Monthly Archives: May 2012

No More MDI in SSMS?

After installing SQL Server 2012 I was disappointed to discover that the MDI option has been removed leaving me with having to use the tabbed interface. I hate the tabs. Technically the tabed interface is MDI ’cause you can undock a tab and separate it from the application. Once you do that though you can’t minimize it (unless you minimize the entire application) and if you have a lot of windows undocked you have a window management nightmare. The undock option is useful but doesn’t replace what I’ve been forced to give up.

My main problem with the tabs is that they interupt how I work. My screen is wide enough to only show 4 or 5 tabs at a time. The rest of the tabs have to be accessed via a pull down. When a tab is activited it becomes one of the shown tabs an a previously shown tab is relegated to the pull down menu. If you go find the tab and surface it again, it gets put back on the main header but in a different place than before. If I had become used to the order they were in I now find myself clicking a bunch of tabs looking for the right one. And if I have to look in the pulldown for the right tab then I end up doing a scrambled search which reorganizes all of my tabs and componds the problem when looking for future tabs (which were no longer where I left them).
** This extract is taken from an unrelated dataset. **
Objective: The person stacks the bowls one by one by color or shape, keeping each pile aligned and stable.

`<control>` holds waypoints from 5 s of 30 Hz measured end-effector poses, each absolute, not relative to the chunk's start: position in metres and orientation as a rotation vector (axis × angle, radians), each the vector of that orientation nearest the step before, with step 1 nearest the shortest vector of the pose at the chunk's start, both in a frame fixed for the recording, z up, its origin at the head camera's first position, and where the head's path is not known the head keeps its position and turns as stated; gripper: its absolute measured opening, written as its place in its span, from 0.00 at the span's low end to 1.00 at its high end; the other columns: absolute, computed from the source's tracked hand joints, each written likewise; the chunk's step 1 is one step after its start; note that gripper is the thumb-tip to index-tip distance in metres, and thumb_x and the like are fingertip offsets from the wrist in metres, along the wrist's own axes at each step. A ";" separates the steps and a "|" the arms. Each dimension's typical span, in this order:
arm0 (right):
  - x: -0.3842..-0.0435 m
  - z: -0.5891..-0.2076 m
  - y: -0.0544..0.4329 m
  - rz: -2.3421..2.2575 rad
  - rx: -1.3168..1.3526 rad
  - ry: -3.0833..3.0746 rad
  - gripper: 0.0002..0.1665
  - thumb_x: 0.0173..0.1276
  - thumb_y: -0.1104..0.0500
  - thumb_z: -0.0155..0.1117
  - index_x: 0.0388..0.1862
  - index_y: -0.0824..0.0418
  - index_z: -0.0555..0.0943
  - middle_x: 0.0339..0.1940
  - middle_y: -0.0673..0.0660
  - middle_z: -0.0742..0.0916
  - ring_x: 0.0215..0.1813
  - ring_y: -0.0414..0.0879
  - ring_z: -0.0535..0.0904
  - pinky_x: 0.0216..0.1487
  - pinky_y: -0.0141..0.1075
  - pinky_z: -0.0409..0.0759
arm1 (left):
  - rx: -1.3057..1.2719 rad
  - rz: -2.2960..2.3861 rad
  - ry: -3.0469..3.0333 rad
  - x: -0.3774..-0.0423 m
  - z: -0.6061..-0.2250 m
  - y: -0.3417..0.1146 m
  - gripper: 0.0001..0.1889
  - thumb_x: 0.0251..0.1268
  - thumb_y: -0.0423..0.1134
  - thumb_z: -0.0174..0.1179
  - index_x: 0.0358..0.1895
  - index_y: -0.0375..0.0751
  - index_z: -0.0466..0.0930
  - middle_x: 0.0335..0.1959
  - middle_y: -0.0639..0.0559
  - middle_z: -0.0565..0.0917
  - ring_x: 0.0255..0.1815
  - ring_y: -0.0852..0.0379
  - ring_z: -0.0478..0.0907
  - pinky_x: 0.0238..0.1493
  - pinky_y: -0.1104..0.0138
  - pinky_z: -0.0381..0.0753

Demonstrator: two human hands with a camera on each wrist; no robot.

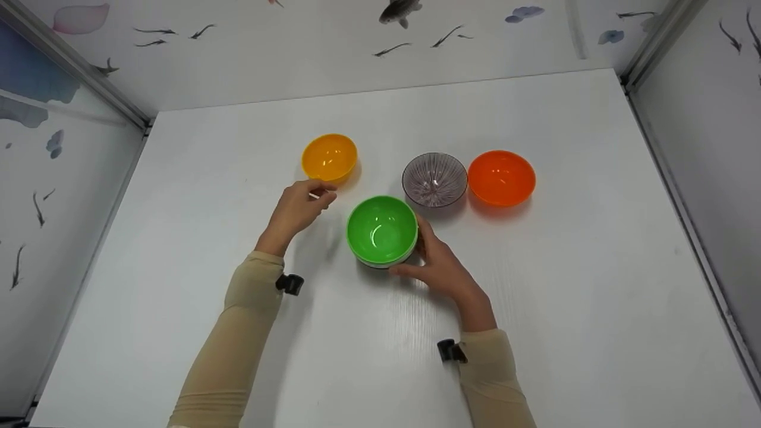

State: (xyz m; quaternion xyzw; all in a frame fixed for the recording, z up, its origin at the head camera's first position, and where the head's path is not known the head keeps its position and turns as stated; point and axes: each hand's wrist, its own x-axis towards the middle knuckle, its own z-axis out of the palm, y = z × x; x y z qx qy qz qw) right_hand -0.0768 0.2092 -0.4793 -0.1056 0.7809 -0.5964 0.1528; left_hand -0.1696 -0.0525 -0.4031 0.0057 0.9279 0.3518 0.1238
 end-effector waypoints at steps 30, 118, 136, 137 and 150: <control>-0.078 -0.479 0.212 -1.685 -0.285 2.269 0.64 0.58 0.57 0.77 0.83 0.47 0.44 0.81 0.61 0.61 0.79 0.61 0.61 0.77 0.50 0.62 | -0.345 1.752 2.536 -0.215 -0.444 -0.068 0.32 0.70 0.34 0.60 0.73 0.38 0.57 0.70 0.40 0.62 0.71 0.46 0.66 0.74 0.61 0.70; -0.081 -0.472 0.215 -1.589 -0.330 2.292 0.64 0.58 0.55 0.77 0.82 0.41 0.44 0.80 0.55 0.64 0.77 0.58 0.64 0.78 0.56 0.62 | 0.021 1.985 1.922 -0.150 -0.386 -0.061 0.24 0.72 0.34 0.57 0.69 0.44 0.68 0.67 0.45 0.73 0.60 0.48 0.80 0.52 0.61 0.87; -0.081 -0.470 0.214 -1.546 -0.309 2.289 0.63 0.60 0.52 0.76 0.82 0.41 0.44 0.80 0.54 0.63 0.78 0.58 0.63 0.79 0.55 0.59 | 0.078 1.928 1.915 -0.146 -0.390 -0.061 0.24 0.73 0.35 0.57 0.70 0.44 0.70 0.67 0.46 0.73 0.61 0.48 0.79 0.52 0.61 0.87; -0.081 -0.470 0.214 -1.544 -0.310 2.289 0.62 0.60 0.52 0.76 0.82 0.41 0.44 0.80 0.54 0.63 0.78 0.58 0.63 0.79 0.55 0.60 | 0.082 1.924 1.916 -0.146 -0.390 -0.061 0.24 0.73 0.35 0.57 0.70 0.44 0.70 0.67 0.46 0.73 0.61 0.48 0.79 0.52 0.61 0.87; -0.081 -0.471 0.215 -1.536 -0.322 2.292 0.62 0.60 0.52 0.76 0.82 0.41 0.45 0.79 0.53 0.65 0.78 0.56 0.64 0.79 0.54 0.60 | 0.110 1.900 1.897 -0.143 -0.391 -0.060 0.24 0.72 0.34 0.57 0.70 0.44 0.71 0.66 0.45 0.74 0.61 0.48 0.79 0.52 0.61 0.87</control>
In the 2008R2 version when a query windows is minimized it is put onto the main desktop of SSMS (assuming you have the MDI option set). I could then move the minimized windows anywhere on the screen I wanted. I could group these icons by the project I was working on. When I minimize the query window it always gets put back exactly where it was before. I could easily switch between projects without getting lost. If I had to do a mad scramble for the right window maximizing and minimizing them wouldn’t completely rearrange the working order I had set and since I had the icons grouped by project I usually only had two or three windows to search. I was very efficient with the window working like this.

After I installed SQL Server 2012 I found out the tabs were gone. Back to the mad scramble I suppose. I’m not digging the new SSMS interface at all.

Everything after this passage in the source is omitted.